> **Problem requirements**: Output the line with "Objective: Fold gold" and every following line to the end of the material, exactly as they appear.

==============================

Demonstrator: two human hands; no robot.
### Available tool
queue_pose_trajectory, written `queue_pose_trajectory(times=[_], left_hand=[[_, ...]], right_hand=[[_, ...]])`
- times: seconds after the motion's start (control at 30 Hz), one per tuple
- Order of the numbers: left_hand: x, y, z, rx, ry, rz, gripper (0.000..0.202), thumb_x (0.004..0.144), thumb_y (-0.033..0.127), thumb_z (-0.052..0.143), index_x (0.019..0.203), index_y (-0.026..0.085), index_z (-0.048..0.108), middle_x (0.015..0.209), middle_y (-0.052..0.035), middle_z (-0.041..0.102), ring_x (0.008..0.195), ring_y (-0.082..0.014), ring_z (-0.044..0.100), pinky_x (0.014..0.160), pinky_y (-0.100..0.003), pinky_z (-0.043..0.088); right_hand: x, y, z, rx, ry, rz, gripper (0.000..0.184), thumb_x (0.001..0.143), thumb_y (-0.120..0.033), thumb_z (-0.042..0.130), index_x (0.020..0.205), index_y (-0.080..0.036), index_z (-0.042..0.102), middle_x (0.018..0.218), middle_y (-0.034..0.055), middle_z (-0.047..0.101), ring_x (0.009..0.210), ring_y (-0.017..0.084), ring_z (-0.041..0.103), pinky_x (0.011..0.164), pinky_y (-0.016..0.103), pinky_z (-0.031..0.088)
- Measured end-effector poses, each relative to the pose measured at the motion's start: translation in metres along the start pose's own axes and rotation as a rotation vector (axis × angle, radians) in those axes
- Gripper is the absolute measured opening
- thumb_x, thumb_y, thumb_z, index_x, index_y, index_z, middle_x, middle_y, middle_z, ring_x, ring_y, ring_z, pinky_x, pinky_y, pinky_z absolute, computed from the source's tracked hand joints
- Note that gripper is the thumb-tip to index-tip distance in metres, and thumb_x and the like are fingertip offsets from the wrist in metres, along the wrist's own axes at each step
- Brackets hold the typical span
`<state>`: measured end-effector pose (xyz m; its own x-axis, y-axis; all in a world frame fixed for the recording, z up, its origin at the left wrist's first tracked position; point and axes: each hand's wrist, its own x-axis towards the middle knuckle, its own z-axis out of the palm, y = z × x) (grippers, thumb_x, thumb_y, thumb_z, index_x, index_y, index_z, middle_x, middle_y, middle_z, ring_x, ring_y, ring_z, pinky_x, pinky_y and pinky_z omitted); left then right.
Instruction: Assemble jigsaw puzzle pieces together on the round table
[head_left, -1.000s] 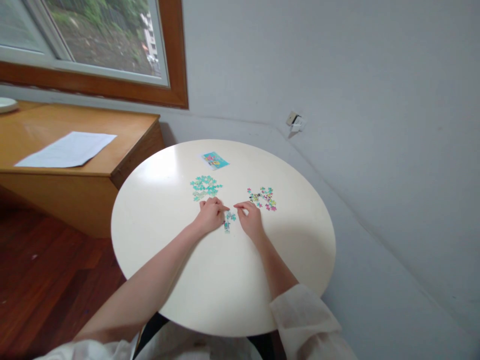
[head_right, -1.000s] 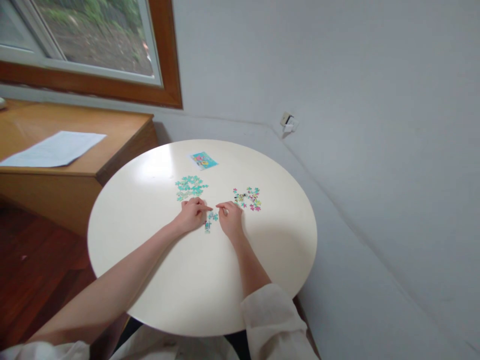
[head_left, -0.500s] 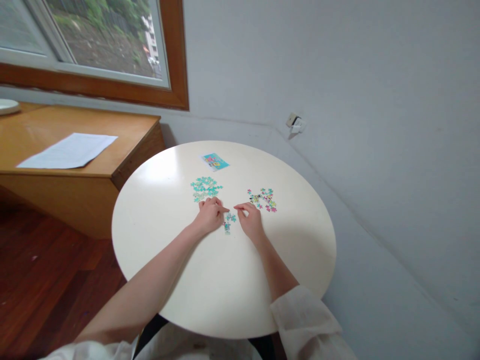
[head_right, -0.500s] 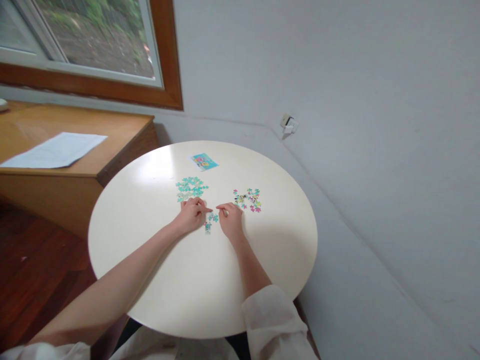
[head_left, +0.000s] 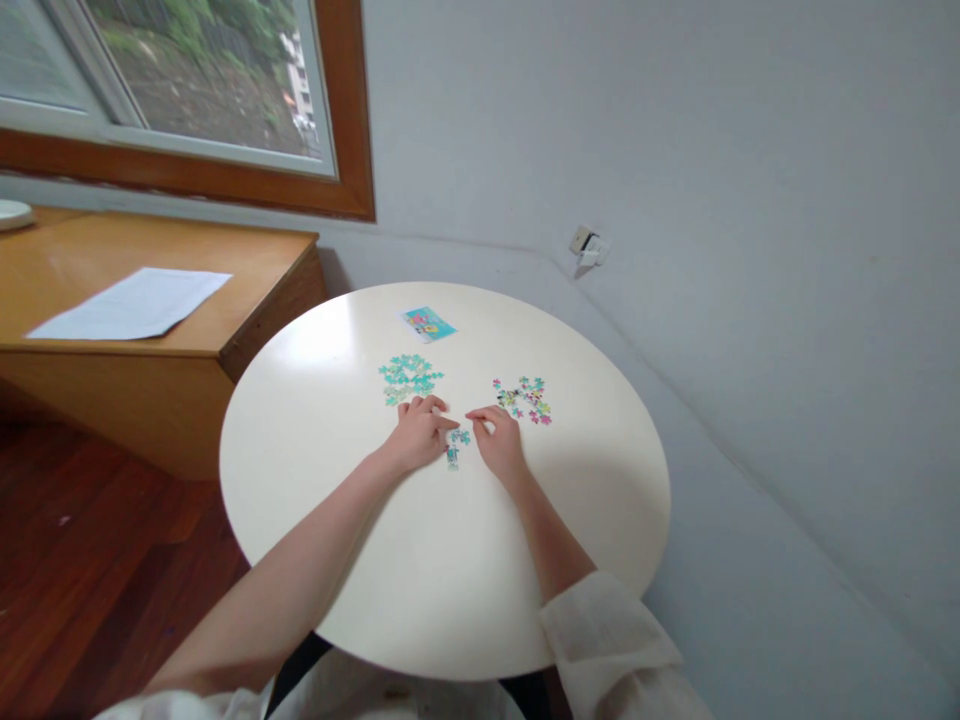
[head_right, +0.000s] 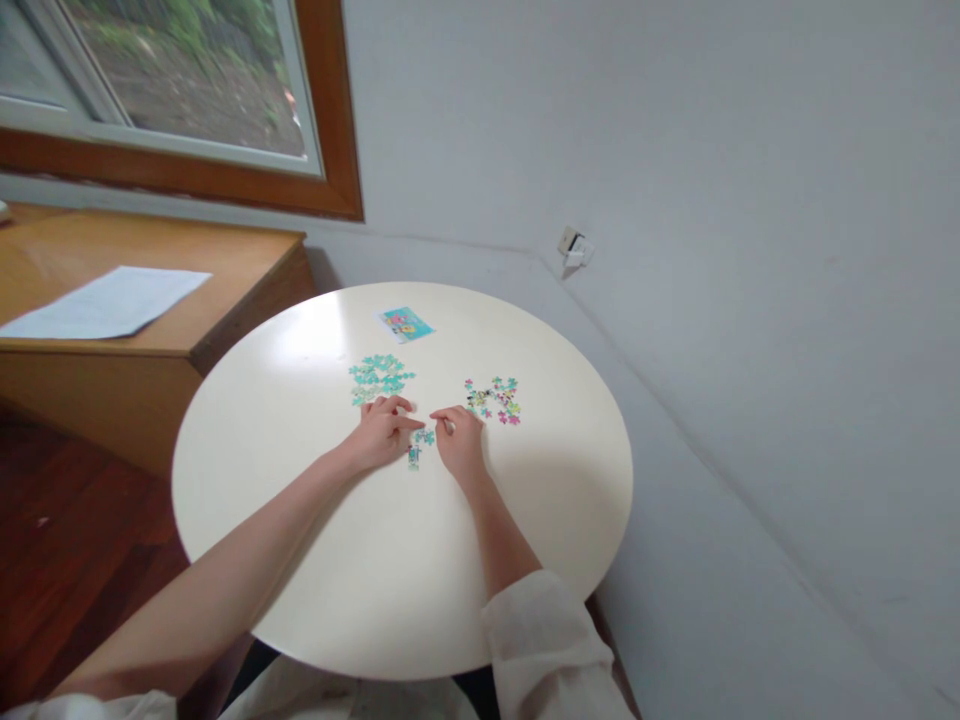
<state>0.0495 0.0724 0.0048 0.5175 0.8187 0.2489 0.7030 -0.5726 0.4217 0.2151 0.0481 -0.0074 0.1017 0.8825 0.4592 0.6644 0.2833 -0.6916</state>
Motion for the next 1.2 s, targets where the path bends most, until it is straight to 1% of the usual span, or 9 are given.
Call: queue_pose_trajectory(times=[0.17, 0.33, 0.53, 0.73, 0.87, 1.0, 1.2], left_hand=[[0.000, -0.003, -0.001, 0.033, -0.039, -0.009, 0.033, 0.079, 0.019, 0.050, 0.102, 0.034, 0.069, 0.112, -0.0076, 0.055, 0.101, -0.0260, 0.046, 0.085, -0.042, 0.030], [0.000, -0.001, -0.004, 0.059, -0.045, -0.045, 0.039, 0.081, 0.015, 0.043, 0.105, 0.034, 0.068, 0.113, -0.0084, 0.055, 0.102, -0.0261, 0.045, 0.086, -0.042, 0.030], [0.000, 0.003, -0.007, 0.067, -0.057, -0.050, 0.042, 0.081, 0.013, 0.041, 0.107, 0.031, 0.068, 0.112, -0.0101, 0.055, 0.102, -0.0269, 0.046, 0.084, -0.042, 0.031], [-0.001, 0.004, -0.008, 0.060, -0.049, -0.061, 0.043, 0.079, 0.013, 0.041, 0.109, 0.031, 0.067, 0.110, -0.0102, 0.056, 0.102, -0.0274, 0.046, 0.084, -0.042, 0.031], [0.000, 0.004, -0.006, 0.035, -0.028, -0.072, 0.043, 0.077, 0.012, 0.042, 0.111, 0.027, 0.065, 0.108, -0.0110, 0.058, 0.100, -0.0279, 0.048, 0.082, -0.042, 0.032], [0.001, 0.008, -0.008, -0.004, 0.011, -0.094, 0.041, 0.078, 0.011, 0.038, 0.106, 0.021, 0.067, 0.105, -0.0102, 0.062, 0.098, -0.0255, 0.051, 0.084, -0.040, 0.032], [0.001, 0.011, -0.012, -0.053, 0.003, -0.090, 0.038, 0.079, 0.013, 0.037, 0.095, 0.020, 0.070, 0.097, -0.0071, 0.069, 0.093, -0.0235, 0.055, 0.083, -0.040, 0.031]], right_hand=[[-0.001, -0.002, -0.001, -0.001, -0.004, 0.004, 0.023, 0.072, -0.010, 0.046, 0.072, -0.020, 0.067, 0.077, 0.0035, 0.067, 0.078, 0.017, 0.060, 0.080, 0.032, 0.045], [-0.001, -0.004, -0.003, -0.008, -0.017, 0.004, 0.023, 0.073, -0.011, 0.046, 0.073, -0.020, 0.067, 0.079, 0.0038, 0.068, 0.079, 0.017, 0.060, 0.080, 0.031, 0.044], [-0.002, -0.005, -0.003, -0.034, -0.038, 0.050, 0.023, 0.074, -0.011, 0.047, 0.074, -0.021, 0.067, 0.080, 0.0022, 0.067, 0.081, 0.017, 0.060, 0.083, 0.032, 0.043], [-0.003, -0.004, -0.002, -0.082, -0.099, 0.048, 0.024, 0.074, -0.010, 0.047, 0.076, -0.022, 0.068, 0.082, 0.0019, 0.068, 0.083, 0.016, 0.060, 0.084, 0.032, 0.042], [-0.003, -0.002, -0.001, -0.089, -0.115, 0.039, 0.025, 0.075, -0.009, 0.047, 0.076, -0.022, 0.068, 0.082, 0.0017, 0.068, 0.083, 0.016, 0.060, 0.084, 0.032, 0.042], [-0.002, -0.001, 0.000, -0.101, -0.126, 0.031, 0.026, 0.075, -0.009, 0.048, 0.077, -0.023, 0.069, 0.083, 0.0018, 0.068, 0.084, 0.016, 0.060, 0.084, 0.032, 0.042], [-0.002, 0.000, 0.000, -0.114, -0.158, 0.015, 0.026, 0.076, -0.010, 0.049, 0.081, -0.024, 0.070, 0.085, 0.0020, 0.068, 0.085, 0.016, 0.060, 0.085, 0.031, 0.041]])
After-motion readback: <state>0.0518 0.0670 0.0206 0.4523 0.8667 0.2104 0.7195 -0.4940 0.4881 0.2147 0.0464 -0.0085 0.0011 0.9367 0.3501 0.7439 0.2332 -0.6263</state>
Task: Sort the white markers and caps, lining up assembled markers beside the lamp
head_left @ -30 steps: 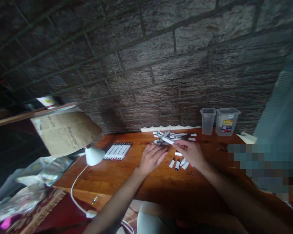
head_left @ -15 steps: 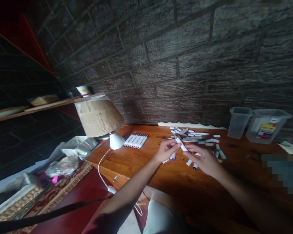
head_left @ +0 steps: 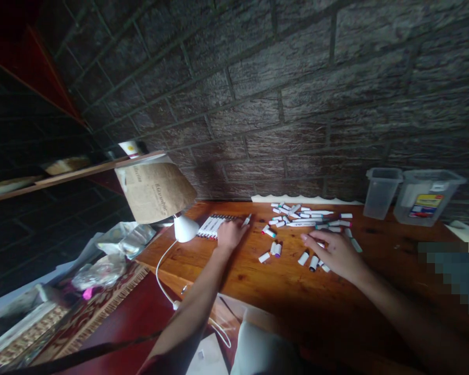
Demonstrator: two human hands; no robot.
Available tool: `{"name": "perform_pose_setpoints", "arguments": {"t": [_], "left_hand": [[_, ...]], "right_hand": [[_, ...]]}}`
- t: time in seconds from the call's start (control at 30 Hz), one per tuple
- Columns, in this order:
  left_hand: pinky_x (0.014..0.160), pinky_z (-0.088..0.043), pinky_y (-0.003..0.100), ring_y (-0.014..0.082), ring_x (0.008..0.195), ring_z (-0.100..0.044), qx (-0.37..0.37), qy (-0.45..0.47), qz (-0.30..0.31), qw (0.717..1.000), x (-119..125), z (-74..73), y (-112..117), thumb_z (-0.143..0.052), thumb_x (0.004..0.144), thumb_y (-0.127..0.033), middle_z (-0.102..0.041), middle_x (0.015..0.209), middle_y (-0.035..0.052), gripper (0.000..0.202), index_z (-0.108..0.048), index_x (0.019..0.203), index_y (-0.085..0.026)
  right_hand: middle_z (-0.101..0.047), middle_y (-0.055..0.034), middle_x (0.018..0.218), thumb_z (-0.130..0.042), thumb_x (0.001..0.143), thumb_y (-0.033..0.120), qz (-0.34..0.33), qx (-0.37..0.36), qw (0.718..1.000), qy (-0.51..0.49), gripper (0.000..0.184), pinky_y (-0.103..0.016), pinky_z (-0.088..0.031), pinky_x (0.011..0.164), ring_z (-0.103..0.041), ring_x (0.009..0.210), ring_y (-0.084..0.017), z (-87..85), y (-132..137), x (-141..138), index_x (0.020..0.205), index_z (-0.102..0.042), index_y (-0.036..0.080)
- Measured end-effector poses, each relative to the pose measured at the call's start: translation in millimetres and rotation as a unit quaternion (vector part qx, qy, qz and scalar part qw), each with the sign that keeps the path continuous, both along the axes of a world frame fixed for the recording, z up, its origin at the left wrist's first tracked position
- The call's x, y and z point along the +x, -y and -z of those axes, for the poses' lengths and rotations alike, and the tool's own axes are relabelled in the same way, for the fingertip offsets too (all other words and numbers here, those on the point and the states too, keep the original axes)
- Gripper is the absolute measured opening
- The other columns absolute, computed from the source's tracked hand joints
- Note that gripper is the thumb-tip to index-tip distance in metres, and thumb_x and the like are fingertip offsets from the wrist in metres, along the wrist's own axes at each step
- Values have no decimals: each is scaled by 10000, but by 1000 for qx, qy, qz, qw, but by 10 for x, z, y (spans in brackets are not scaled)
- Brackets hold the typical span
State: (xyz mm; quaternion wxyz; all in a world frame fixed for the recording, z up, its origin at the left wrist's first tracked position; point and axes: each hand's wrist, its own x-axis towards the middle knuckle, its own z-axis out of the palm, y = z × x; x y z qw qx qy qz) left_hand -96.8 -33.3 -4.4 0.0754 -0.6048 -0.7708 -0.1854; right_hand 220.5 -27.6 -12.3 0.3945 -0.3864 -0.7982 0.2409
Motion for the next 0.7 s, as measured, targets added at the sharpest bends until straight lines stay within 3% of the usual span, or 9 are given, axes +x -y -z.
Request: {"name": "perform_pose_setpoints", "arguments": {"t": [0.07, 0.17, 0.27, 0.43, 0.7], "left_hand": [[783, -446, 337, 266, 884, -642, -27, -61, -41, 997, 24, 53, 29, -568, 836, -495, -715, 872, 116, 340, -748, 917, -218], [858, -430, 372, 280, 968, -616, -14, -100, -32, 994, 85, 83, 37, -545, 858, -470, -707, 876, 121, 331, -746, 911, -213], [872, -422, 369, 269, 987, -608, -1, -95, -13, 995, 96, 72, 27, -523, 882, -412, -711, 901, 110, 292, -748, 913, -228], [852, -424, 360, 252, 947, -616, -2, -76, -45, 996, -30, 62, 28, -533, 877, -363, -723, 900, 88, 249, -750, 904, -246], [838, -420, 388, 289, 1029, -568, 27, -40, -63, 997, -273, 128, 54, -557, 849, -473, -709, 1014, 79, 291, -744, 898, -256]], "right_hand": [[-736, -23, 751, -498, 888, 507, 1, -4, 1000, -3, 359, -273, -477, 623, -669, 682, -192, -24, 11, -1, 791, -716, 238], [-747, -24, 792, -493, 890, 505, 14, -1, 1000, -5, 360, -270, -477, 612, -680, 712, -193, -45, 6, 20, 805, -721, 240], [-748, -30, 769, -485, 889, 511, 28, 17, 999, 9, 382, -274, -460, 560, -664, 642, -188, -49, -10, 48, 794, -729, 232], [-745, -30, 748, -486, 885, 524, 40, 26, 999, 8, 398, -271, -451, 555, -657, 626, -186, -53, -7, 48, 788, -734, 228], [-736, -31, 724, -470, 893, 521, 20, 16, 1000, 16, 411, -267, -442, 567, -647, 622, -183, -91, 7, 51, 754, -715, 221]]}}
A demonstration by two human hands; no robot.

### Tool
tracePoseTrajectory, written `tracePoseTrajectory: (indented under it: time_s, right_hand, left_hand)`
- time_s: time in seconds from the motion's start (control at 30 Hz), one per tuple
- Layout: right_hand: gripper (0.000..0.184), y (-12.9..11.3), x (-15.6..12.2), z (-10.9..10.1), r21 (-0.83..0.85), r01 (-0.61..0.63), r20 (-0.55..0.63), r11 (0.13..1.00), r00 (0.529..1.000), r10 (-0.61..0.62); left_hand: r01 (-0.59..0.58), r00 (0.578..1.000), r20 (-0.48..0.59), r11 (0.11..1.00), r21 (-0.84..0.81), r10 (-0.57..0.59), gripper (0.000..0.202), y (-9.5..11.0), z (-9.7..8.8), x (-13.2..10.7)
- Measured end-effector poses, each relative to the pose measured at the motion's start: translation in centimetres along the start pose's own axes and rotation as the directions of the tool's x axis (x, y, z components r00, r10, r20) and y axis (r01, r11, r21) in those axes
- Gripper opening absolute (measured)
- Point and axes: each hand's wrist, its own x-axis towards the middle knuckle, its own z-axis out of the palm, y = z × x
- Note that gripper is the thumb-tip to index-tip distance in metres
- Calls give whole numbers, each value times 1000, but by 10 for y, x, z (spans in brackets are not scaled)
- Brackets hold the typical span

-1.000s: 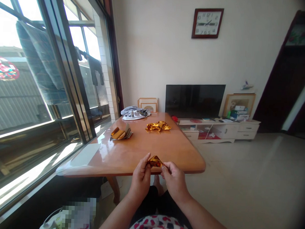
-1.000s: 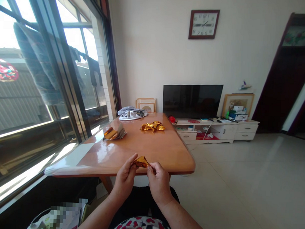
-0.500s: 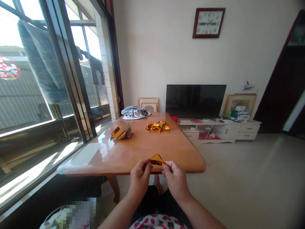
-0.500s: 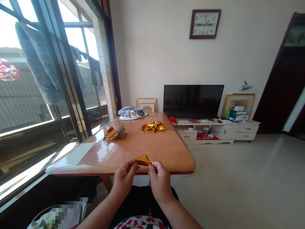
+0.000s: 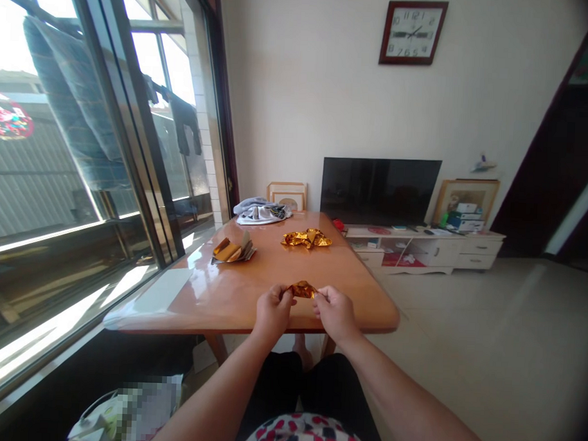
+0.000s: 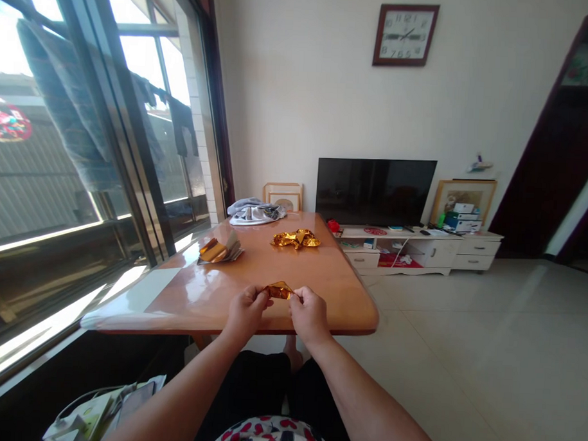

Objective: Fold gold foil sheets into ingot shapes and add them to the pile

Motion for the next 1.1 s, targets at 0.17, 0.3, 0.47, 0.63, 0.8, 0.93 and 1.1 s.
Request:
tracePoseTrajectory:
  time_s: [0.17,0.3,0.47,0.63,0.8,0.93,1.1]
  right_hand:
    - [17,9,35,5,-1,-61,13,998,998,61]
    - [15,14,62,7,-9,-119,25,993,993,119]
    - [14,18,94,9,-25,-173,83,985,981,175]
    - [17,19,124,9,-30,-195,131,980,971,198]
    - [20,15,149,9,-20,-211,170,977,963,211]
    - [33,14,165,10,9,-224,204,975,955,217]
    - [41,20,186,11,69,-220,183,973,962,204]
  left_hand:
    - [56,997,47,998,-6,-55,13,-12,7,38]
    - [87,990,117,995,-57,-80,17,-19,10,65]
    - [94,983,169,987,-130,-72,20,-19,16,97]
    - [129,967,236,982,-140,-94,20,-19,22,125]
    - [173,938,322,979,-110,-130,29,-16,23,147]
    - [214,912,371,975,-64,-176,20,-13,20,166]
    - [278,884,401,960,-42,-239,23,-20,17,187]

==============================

> **Finished exercise**:
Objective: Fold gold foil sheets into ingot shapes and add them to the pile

Motion for the next 1.1 s, targets at 0.17, 0.3, 0.47, 0.63, 0.8, 0.93 and 1.1 s.
Request:
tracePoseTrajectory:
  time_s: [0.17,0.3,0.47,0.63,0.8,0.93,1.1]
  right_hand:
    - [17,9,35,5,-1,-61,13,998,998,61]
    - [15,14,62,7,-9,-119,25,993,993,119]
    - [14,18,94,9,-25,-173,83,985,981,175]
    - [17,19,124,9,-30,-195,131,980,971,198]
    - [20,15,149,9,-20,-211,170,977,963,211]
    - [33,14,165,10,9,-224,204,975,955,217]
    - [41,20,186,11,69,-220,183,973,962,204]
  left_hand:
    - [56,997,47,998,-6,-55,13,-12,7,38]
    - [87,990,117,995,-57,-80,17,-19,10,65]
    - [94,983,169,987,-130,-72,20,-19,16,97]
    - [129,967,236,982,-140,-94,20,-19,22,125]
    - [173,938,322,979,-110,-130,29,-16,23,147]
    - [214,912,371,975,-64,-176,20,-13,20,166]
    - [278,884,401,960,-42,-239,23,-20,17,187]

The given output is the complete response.